» **What is expected**
Only the lines from the one with "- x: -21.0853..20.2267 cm" to the end of the data below should be returned, each exactly as it stands.

» **Stored data**
_ _ _ _ _

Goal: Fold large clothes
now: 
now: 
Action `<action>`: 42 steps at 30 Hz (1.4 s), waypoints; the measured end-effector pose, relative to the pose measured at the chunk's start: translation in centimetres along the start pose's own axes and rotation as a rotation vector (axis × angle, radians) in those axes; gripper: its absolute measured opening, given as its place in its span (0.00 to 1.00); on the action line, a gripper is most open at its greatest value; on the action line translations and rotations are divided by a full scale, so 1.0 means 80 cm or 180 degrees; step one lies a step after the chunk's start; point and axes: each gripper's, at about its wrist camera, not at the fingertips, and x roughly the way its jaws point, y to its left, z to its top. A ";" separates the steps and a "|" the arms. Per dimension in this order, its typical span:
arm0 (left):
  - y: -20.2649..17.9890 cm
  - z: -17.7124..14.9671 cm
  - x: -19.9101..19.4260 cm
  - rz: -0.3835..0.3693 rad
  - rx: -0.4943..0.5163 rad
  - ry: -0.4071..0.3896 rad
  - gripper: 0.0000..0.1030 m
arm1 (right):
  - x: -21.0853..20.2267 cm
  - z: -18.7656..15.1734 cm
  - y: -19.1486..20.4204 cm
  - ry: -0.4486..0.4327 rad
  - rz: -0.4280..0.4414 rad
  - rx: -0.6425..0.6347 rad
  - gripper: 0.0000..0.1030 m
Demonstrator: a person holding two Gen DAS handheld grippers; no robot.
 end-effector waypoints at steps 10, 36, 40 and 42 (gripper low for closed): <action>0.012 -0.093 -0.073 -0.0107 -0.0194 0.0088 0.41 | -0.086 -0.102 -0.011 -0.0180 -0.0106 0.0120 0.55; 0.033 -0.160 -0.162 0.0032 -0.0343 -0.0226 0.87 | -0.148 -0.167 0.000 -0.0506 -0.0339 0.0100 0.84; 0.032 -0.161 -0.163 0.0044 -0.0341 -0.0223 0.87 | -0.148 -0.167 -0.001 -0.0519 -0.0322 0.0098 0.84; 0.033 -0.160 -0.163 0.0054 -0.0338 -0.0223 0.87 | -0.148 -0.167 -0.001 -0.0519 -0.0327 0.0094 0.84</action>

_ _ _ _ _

» **Exercise output**
  - x: -21.0853..20.2267 cm
  - z: -18.7656..15.1734 cm
  - y: -19.1486..20.4204 cm
  - ry: -0.4486..0.4327 rad
  - rz: -0.4280..0.4414 rad
  - rx: -0.6425..0.6347 rad
  - gripper: 0.0000..0.1030 m
Demonstrator: a person holding two Gen DAS handheld grippers; no robot.
 end-effector waypoints at steps 10, 36, 40 and 42 (gripper low for closed): <action>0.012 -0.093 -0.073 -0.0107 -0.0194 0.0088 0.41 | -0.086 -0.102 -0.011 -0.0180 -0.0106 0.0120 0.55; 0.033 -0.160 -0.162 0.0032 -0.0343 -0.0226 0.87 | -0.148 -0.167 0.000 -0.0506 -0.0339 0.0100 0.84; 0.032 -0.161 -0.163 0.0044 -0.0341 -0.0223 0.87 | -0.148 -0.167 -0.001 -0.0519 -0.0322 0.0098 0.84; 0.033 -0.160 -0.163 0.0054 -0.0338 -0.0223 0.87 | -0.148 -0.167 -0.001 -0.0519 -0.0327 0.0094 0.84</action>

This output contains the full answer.